**** DATA FOR THIS TASK
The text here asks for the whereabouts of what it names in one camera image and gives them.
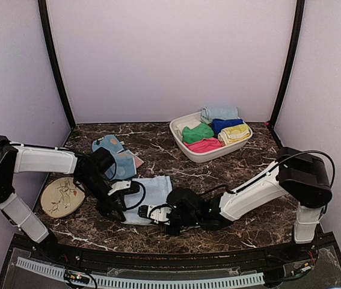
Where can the white slotted cable duct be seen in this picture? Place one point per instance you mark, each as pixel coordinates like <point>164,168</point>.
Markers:
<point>123,278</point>

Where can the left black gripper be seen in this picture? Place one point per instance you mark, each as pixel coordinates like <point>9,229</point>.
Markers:
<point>105,210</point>

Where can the cream folded towel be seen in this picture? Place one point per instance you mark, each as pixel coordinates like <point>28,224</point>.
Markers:
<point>191,124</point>

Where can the pink folded towel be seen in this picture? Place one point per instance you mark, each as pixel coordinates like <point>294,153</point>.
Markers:
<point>204,145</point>

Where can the green folded towel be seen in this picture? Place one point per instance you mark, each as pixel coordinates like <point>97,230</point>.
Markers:
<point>200,132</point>

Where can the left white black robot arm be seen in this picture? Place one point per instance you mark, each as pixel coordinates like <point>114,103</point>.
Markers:
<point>24,168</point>

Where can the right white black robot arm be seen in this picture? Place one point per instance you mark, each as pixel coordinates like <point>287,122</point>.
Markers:
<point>300,174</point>

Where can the blue patterned cartoon towel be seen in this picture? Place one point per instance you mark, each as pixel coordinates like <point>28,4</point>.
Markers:
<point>124,162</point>

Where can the rolled light blue towel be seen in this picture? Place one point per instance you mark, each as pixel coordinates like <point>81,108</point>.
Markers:
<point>208,114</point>

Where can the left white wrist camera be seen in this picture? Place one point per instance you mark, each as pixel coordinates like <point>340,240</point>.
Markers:
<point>124,187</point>

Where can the large light blue towel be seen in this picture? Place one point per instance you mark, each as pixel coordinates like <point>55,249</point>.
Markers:
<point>157,190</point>

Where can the black front rail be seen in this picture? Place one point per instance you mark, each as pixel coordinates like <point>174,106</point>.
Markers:
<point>148,248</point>

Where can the white plastic basin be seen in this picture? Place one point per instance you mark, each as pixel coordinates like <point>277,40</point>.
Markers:
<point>206,156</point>

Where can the yellow white rolled towel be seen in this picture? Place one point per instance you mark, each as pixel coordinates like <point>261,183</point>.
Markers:
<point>233,134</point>

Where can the dark blue rolled towel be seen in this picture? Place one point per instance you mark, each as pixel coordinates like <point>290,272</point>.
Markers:
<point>218,125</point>

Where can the right black frame post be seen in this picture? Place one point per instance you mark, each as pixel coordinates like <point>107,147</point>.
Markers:
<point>290,58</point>

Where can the left black frame post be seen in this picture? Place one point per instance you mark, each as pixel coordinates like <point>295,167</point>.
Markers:
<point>53,59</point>

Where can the black frame post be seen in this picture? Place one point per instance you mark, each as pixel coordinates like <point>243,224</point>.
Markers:
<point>53,59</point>
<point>290,58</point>

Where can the round bird painted plate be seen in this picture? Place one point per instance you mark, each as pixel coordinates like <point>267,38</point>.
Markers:
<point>61,198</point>

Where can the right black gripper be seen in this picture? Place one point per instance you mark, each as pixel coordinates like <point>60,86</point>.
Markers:
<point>173,232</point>

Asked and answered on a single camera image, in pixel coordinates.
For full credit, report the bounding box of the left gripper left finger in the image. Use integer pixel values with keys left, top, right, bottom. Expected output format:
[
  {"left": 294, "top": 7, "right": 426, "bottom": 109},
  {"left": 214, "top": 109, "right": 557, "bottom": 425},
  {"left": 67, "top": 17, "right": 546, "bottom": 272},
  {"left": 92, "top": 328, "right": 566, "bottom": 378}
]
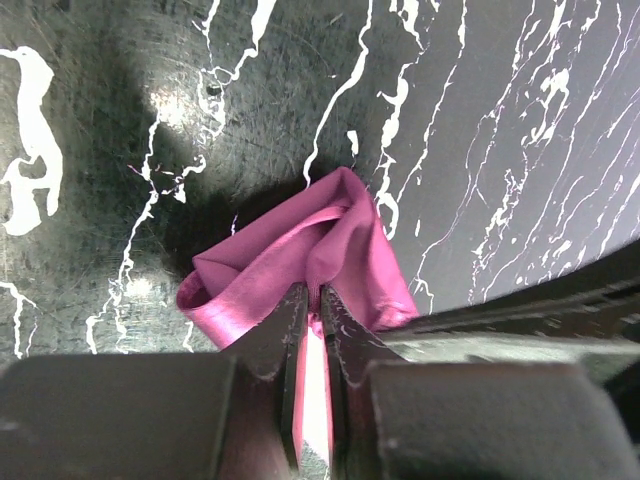
[{"left": 219, "top": 283, "right": 309, "bottom": 473}]

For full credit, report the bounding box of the purple cloth napkin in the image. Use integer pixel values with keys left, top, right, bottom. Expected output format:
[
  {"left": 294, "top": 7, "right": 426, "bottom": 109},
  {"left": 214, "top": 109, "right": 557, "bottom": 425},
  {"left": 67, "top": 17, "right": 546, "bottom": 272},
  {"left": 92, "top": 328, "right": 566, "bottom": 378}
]
[{"left": 176, "top": 167, "right": 418, "bottom": 463}]

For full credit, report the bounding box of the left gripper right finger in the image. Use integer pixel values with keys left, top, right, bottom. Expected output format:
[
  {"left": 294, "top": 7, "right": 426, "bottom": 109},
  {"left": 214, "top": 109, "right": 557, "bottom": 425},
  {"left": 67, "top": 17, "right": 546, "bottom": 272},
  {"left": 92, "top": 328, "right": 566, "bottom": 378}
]
[{"left": 320, "top": 286, "right": 407, "bottom": 479}]

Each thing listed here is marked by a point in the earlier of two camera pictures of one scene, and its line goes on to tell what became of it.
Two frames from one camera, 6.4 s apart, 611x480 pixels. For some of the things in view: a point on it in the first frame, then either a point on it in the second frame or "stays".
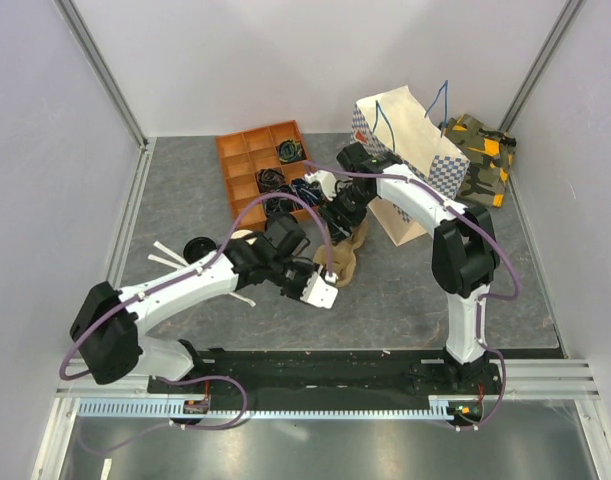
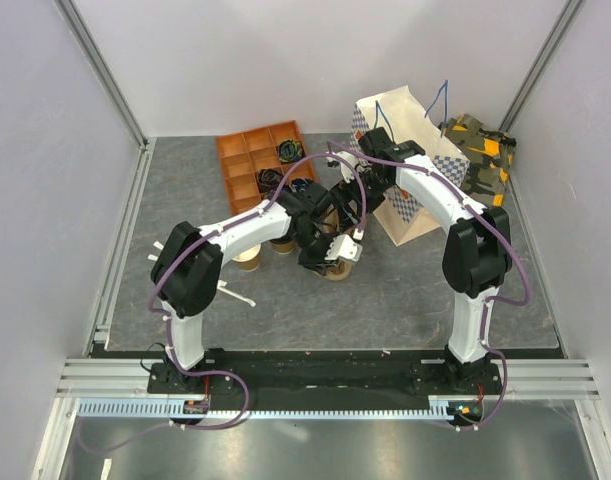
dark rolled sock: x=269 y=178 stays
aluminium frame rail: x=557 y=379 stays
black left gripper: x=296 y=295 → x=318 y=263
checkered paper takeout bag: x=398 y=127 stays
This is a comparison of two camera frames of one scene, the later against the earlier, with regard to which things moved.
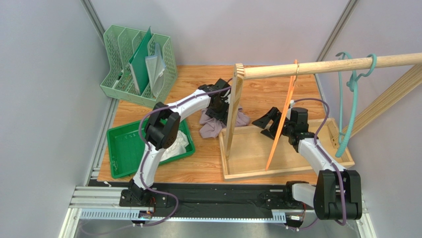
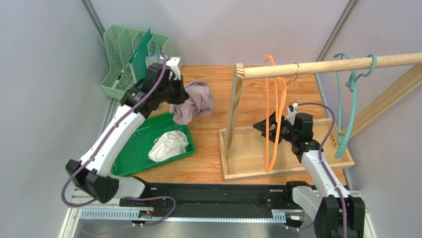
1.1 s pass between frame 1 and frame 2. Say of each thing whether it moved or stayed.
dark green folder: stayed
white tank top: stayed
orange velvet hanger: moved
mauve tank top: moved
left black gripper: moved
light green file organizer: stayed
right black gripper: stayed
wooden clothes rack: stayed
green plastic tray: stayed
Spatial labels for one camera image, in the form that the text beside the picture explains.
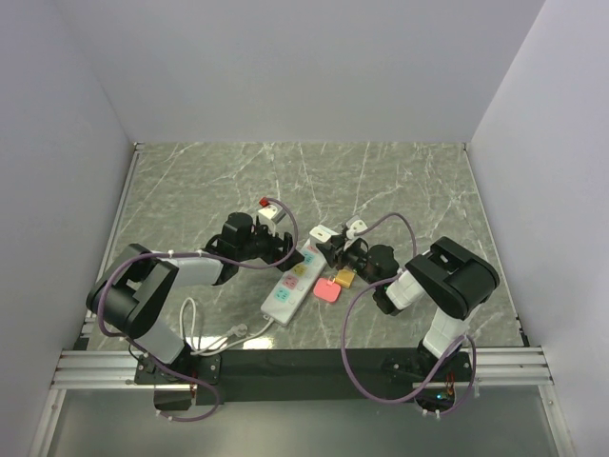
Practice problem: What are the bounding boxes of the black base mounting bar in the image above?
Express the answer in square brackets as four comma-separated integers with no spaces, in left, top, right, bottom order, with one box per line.
[134,348,475,411]

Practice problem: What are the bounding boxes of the white power strip cable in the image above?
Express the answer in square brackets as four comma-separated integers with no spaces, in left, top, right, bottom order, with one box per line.
[180,297,276,357]

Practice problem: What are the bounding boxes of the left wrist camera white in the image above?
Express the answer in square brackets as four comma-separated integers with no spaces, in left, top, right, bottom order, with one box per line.
[257,197,285,225]

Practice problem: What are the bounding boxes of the aluminium frame rail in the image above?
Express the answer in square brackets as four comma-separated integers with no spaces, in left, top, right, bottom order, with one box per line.
[28,140,144,457]

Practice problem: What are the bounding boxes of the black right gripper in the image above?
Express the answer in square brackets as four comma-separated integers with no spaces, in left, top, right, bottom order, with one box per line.
[316,234,381,289]

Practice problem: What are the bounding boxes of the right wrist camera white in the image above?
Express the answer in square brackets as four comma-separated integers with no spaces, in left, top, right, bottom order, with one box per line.
[345,215,367,239]

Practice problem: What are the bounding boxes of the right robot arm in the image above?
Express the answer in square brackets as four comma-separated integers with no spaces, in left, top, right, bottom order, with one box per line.
[316,234,501,380]

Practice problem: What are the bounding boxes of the white power strip colourful sockets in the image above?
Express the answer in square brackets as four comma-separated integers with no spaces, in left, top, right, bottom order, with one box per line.
[261,238,327,327]

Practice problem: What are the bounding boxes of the pink charger plug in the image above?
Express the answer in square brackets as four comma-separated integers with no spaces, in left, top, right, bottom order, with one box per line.
[313,278,342,304]

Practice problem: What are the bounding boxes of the white usb charger plug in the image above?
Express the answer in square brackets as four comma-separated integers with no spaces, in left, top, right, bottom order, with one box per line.
[309,225,337,244]

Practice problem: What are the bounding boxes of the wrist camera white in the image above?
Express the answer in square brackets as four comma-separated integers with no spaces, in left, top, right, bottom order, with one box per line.
[345,215,367,239]
[257,197,285,225]

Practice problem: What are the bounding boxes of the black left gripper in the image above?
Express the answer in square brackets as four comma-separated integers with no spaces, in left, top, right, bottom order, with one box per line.
[237,218,305,270]

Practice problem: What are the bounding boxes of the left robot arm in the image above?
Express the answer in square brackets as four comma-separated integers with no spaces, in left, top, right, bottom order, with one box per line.
[86,212,304,383]

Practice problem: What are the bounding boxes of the yellow charger plug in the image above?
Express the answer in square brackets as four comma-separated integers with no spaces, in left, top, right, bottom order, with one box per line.
[334,269,356,288]

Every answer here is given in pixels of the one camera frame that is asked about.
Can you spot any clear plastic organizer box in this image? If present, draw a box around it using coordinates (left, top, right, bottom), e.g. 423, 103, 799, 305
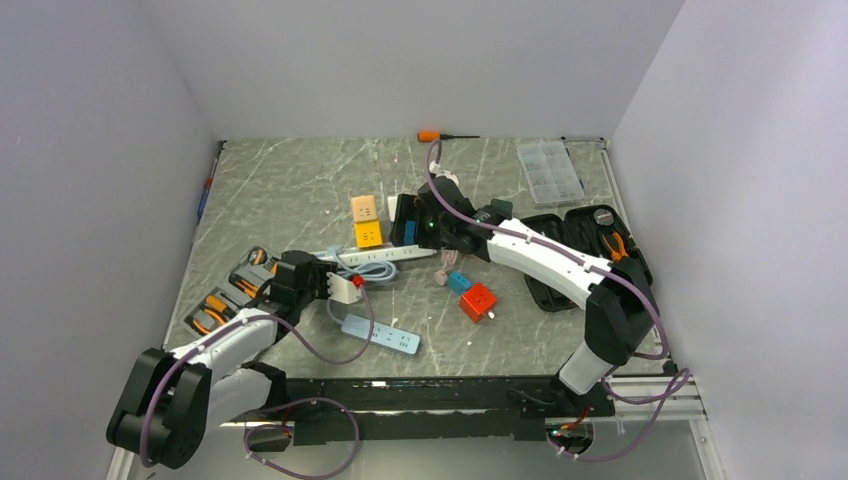
517, 140, 585, 205

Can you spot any black tool case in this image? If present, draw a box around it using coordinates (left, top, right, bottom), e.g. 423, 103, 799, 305
510, 203, 655, 313

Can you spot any red cube adapter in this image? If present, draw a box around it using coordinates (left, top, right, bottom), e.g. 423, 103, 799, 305
459, 283, 497, 324

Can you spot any white and blue cube adapter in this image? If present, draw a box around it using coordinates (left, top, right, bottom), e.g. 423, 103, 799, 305
387, 195, 419, 246

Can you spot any white power strip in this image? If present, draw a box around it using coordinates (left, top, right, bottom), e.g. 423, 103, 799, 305
311, 245, 438, 267

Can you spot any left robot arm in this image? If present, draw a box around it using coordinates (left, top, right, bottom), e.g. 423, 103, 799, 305
106, 247, 338, 469

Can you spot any light blue power strip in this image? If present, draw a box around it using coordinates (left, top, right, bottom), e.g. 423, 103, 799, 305
341, 314, 421, 355

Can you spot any grey tool case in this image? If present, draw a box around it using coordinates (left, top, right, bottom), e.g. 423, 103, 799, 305
180, 245, 280, 338

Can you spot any dark green cube adapter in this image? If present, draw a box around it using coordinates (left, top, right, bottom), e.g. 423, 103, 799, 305
489, 198, 513, 219

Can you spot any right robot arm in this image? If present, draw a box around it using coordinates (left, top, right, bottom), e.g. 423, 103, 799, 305
390, 176, 658, 415

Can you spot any blue red pen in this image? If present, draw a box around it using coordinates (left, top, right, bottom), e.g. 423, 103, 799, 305
196, 159, 218, 221

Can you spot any pink cube socket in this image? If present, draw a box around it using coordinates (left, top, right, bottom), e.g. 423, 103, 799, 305
434, 268, 450, 286

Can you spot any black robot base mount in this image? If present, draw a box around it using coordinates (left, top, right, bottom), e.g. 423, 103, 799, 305
238, 375, 615, 446

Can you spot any purple cable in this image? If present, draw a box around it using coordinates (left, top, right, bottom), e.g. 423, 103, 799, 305
137, 284, 376, 480
423, 140, 694, 464

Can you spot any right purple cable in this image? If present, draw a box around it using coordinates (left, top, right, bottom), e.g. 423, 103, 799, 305
423, 140, 694, 464

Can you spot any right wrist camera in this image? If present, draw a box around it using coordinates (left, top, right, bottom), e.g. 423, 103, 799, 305
434, 170, 460, 186

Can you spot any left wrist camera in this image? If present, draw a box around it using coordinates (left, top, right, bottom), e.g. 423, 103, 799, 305
327, 272, 363, 305

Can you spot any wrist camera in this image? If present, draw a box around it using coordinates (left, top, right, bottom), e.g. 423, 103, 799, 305
327, 272, 363, 305
434, 170, 460, 186

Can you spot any orange handled screwdriver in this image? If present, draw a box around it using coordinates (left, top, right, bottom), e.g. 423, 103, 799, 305
416, 131, 479, 143

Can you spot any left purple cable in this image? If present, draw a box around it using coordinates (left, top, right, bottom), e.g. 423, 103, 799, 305
137, 284, 376, 480

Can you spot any orange cube adapter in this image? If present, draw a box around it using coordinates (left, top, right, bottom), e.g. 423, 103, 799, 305
351, 195, 383, 249
********
**EXERCISE AIM**
From the records above, retype only the lines starting at the line that contains "1.1 s pass between" and ending at the line that contains "right black gripper: stayed", both included.

**RESPONSE TO THIS EXERCISE**
1.1 s pass between frame 1 and frame 2. Say of each thing whether it moved or stayed.
dark green folder: stayed
white tank top: stayed
orange velvet hanger: moved
mauve tank top: moved
left black gripper: moved
light green file organizer: stayed
right black gripper: stayed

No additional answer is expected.